- Activity
Please repeat the listing in its entirety, without any alteration.

- Data segment
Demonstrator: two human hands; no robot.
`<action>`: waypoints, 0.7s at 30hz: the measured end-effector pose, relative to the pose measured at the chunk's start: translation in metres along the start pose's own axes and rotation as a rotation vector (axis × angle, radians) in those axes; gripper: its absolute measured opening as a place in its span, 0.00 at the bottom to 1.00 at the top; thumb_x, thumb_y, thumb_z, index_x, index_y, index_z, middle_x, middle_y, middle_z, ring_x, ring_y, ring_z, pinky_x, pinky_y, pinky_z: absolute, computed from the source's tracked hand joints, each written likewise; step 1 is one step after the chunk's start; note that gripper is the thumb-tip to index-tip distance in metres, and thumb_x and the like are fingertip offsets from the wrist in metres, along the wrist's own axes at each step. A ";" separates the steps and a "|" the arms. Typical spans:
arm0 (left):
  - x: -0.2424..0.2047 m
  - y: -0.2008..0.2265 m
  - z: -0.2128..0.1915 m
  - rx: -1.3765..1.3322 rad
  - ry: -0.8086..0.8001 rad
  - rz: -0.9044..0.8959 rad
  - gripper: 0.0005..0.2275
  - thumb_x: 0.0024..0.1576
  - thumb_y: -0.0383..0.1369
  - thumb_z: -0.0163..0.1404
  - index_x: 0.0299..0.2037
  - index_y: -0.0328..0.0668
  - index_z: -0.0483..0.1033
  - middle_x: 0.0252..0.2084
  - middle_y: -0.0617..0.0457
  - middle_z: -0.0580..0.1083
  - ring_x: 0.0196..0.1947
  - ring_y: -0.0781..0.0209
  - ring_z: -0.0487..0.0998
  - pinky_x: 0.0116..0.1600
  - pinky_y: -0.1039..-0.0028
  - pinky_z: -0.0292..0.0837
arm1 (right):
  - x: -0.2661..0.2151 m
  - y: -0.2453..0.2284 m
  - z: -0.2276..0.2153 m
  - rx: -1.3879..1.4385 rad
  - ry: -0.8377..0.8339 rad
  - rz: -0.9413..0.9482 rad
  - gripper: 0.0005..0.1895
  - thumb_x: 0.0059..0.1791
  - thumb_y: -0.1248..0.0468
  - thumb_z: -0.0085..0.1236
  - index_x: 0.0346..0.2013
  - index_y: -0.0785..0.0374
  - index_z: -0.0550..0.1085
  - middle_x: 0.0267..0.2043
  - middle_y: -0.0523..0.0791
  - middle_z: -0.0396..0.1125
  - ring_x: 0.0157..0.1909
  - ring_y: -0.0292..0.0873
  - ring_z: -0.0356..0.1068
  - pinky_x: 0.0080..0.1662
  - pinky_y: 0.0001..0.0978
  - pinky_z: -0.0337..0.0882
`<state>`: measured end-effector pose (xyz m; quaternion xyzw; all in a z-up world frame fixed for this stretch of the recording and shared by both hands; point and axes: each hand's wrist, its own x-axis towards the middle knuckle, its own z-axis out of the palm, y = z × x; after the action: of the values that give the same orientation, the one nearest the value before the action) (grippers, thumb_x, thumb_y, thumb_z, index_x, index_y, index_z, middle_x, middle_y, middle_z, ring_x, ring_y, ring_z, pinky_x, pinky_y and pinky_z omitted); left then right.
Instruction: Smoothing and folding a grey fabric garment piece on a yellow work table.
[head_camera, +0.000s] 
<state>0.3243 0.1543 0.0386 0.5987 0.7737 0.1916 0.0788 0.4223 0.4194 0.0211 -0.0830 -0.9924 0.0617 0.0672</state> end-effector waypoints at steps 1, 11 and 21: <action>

- Reply
Demonstrator: two human hands; no robot.
`<action>`: waypoints, 0.7s at 30hz: the measured end-effector pose, relative to the pose measured at the chunk's start: translation in metres along the start pose's own axes and rotation as a rotation vector (axis × angle, radians) in those axes; gripper: its absolute measured opening as a place in its span, 0.00 at the bottom to 1.00 at the top; thumb_x, thumb_y, thumb_z, index_x, index_y, index_z, middle_x, middle_y, middle_z, ring_x, ring_y, ring_z, pinky_x, pinky_y, pinky_z: absolute, computed from the source's tracked hand joints, each written likewise; step 1 is one step after the chunk's start; note that gripper is the thumb-tip to index-tip distance in metres, and thumb_x and the like are fingertip offsets from the wrist in metres, along the wrist's own axes at each step. A ";" separates the steps and a "|" the arms. Typical spans:
arm0 (left):
  - x: -0.2424..0.2047 m
  - y: -0.2008..0.2265 m
  - z: -0.2128..0.1915 m
  - rx: -1.3765..1.3322 rad
  - ry: -0.8086..0.8001 rad
  - rz: -0.9044..0.8959 rad
  - gripper: 0.0005..0.2275
  - thumb_x: 0.0024..0.1576
  - thumb_y: -0.0383..0.1369
  - thumb_z: -0.0163..0.1404
  - index_x: 0.0299..0.2037
  - index_y: -0.0328..0.0668
  - index_z: -0.0483..0.1033
  - middle_x: 0.0252..0.2084
  - middle_y: -0.0617..0.0457
  - middle_z: -0.0580..0.1083
  - ring_x: 0.0196..0.1947
  - ring_y: -0.0781..0.0209
  - ring_z: -0.0487..0.0998
  - pinky_x: 0.0116..0.1600
  - pinky_y: -0.1039..-0.0028
  - pinky_z: -0.0292..0.0837
arm1 (right):
  - x: -0.2661..0.2151 m
  - y: -0.2453..0.2284 m
  - z: -0.2276..0.2153 m
  - rx: -1.3879..1.4385 rad
  - ry: -0.8377..0.8339 rad
  - rz: -0.9413..0.9482 rad
  - gripper: 0.0005..0.1895
  - thumb_x: 0.0059..0.1791
  - thumb_y: -0.1248..0.0468
  - thumb_z: -0.0085..0.1236
  - index_x: 0.0346..0.2013
  - index_y: -0.0785..0.0374
  - index_z: -0.0550..0.1085
  - middle_x: 0.0267..0.2043
  - middle_y: -0.0523..0.0791
  - middle_z: -0.0396..0.1125
  - ring_x: 0.0157..0.1909
  - ring_y: -0.0292..0.0873
  - ring_z: -0.0356..0.1068
  - pinky_x: 0.0080..0.1662
  - pinky_y: 0.0001..0.0978
  - pinky_z: -0.0337..0.0882
`<state>`: measured end-effector pose (xyz m; quaternion xyzw; all in a z-up world frame fixed for this stretch of the recording and shared by both hands; point and axes: each hand's wrist, its own x-axis towards the middle knuckle, its own z-axis out of the palm, y = z × x; after the action: of the values that give the same orientation, the one nearest the value before the action) (grippers, thumb_x, thumb_y, thumb_z, index_x, index_y, index_z, middle_x, middle_y, middle_z, ring_x, ring_y, ring_z, pinky_x, pinky_y and pinky_z omitted); left then right.
Instruction: Smoothing and folding a grey fabric garment piece on a yellow work table.
[head_camera, +0.000s] 
<state>0.3243 0.1543 0.0386 0.5987 0.7737 0.1916 0.0788 0.4223 0.4194 0.0211 -0.0830 -0.9924 0.0617 0.0672</state> end-effector waypoints at steps 1, 11 and 21: <action>

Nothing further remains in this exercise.